The four researchers Ciprian Cimpan, Eleni Iacovidou, Lucia Rigamonti and Eggo U. Thoden van Velzen propose as an example of a meaningful and practical approach a product-centred circularity scorecard that captures aspects likely to demonstrate a product's environmental sustainability. Based on 7 simple questions, it covers the life cycle of a product: production, use and end-of-life. This 'common sense' approach is similar to the waste hierarchy, with a simple order of priority that applies in most cases.

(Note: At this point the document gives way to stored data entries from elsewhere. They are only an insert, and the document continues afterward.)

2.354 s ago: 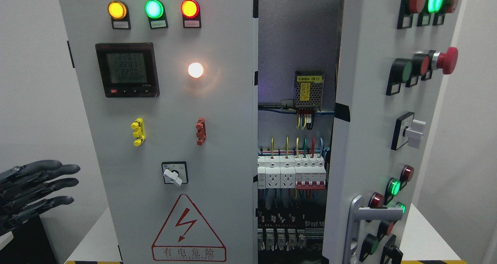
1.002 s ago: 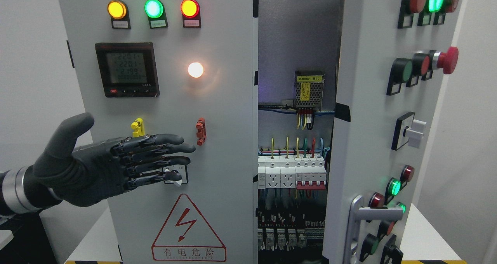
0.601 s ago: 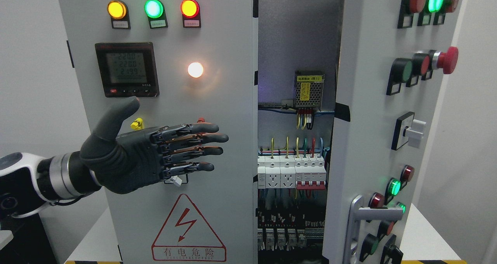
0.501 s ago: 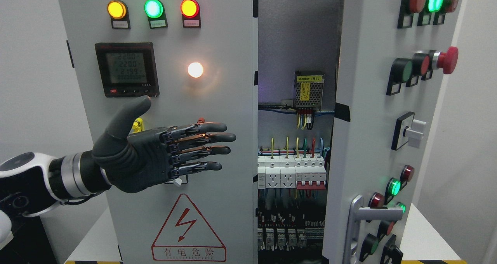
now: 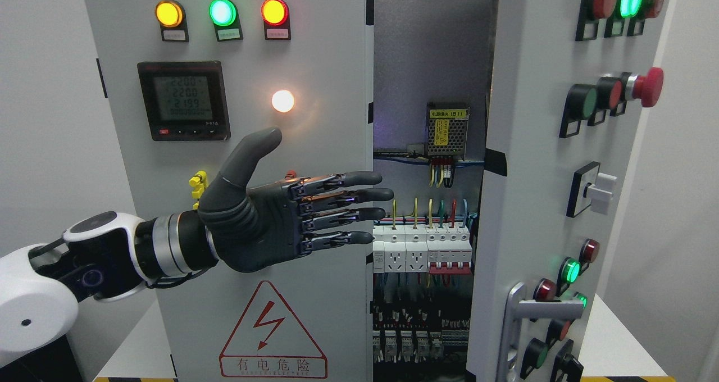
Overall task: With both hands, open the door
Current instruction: 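Raise the left hand toward the gap at the ajar door's edge, then insert the left hand fingers behind the edge of the ajar door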
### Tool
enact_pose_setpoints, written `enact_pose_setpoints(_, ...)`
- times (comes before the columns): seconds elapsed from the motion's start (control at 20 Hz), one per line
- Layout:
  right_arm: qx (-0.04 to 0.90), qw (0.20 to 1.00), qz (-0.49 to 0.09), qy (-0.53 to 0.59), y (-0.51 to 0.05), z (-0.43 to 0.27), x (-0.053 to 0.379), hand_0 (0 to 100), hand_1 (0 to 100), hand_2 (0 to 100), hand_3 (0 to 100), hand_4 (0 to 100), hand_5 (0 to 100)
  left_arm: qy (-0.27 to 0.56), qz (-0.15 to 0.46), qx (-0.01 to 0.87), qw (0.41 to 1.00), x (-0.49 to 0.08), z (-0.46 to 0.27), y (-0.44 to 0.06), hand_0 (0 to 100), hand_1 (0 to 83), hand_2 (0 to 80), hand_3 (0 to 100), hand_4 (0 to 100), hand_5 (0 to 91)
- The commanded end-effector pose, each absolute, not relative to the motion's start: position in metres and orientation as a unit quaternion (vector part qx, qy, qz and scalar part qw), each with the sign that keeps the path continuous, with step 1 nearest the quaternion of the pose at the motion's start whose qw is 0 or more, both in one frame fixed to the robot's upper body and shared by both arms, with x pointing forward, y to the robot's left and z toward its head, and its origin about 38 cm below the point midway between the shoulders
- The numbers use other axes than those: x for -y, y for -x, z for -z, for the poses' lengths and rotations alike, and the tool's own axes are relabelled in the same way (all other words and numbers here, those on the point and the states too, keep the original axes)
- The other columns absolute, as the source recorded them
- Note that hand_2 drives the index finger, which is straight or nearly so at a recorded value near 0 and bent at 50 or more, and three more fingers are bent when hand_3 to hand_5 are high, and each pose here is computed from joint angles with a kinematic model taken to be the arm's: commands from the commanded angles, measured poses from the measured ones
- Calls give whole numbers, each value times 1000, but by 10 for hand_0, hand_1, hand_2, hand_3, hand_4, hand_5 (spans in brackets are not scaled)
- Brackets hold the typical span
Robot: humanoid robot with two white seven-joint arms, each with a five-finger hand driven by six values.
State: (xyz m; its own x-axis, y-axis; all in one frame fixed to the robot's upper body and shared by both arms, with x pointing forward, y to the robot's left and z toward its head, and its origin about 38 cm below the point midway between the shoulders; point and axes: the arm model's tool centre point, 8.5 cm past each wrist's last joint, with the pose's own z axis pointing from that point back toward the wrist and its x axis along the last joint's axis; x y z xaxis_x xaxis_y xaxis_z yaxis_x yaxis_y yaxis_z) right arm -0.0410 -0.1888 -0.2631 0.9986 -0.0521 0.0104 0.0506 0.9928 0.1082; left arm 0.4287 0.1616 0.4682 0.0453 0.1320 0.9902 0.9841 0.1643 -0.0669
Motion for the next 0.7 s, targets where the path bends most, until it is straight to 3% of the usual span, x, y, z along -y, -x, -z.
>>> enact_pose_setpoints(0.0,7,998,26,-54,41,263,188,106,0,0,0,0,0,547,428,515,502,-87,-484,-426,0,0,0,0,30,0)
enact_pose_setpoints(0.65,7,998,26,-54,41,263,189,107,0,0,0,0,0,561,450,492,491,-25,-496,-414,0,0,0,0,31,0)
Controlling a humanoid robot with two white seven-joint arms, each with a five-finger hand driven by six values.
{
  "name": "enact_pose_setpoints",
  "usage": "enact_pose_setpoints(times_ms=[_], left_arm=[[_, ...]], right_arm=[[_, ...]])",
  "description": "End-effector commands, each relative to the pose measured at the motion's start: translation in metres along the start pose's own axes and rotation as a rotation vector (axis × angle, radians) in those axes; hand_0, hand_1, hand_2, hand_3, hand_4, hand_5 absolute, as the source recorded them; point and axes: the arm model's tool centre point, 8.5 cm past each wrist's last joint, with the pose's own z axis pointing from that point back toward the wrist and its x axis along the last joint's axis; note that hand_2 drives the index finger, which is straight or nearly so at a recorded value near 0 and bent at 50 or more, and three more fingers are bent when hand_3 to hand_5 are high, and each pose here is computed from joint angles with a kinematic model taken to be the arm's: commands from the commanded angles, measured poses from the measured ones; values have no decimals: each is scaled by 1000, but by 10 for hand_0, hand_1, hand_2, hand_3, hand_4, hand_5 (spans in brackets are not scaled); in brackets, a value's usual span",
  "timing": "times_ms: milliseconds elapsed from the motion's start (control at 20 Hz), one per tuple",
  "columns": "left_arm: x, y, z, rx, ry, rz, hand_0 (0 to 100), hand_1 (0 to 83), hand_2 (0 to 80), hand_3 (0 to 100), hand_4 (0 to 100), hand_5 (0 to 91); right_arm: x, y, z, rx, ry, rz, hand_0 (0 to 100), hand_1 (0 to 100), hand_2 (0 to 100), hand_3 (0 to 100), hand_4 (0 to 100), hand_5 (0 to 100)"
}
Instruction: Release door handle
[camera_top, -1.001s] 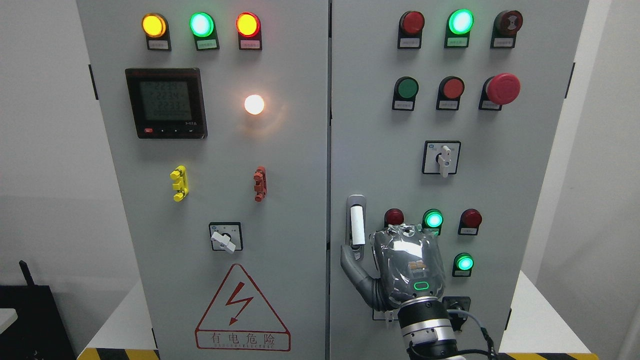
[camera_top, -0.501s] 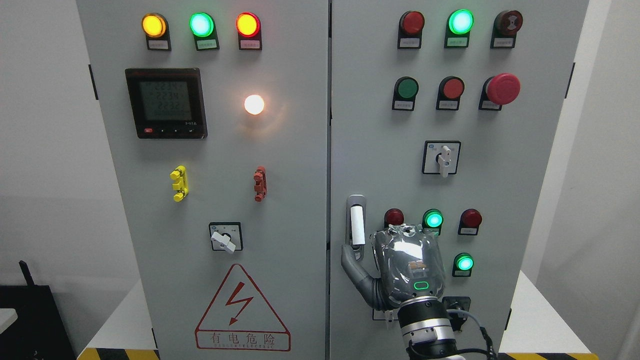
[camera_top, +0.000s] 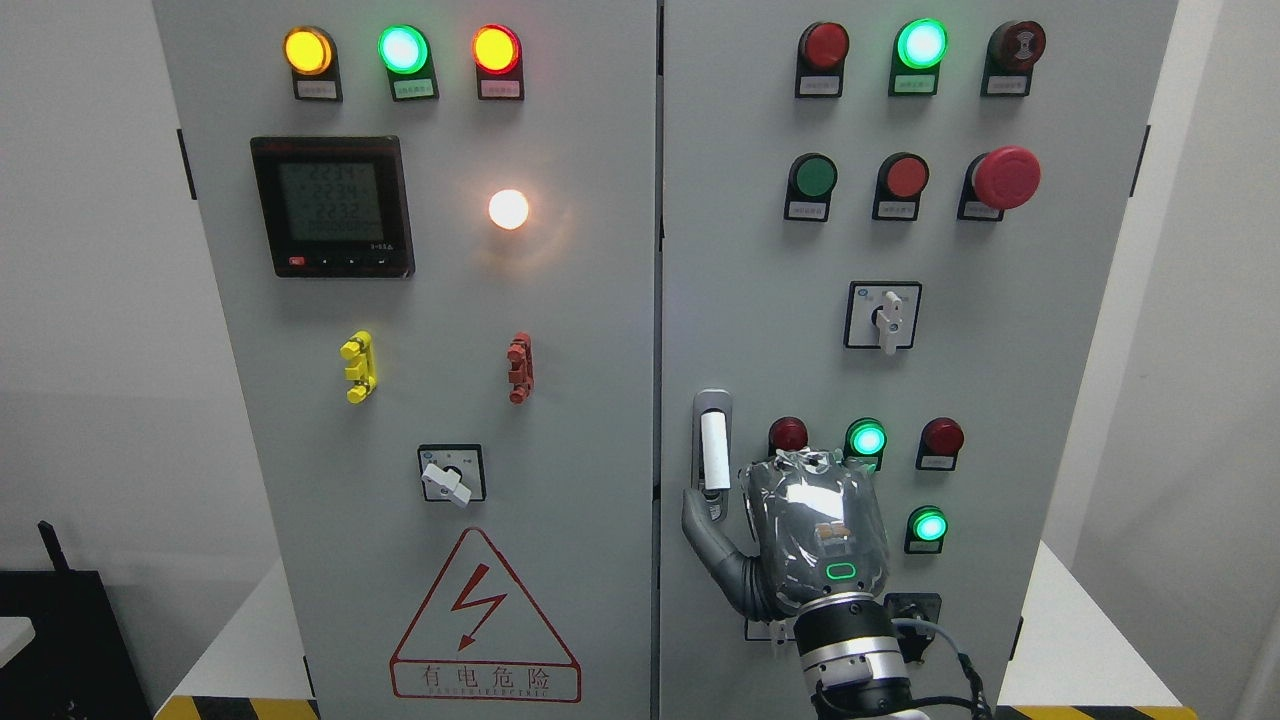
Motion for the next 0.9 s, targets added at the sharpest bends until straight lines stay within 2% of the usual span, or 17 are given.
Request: enact_pose_setpoints(times_ms=[0, 851], left_arm=[[10, -2, -1, -5, -30, 0, 120, 389, 0, 0, 0, 0], [10, -2, -1, -5, -30, 1, 120, 389, 0, 0, 0, 0]], right_arm=[[0, 0, -1, -1, 1, -1, 479, 0, 993, 1000, 925, 912], [0, -1, -1, -2, 2, -1, 519, 0, 986, 1000, 929, 916]])
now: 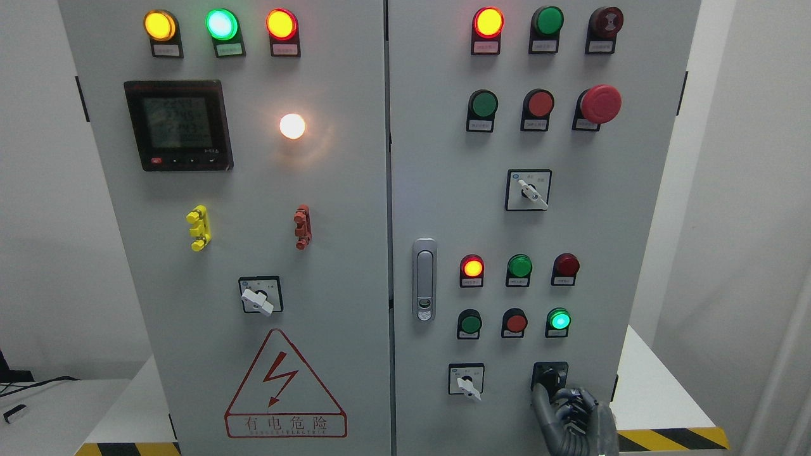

“Current actions aiming at achieving circularity may be overly focused on superficial effects and losing sight of true circular economy goals” the four researchers argue. “Our aim is to trigger a scientific discussion on how to best combine scientific knowledge and research on the flows of materials, components and products through society to achieve the broader objective of sustainability, while keeping up with the timelines imposed by the pace of business and policy decisions. That is why we are making a plea for meaningful circularity goals, to avoid that business or policy decisions involuntarily contribute to cementing policy and infrastructure that do not contribute to true sustainability”, they conclude.

Model for establishing circularity in packaging: A scorecard is proposed to approximate circularity in its environmental dimension.

- © Politecnico di Milano

The researchers point out, that at a time when the European Commission is proposing to transform the Packaging and Packaging Waste Directive into a Regulation that would be directly applicable in all EU Member States, it is vital that society does not lose sight of the real objectives of the circular economy. In a situation where Member States have initiated new legislation on packaging waste, and where the business community is committing to ambitious targets to increase the circularity of their products, a meaningful, inclusive and practical circularity that promotes sustainability is crucial, they say.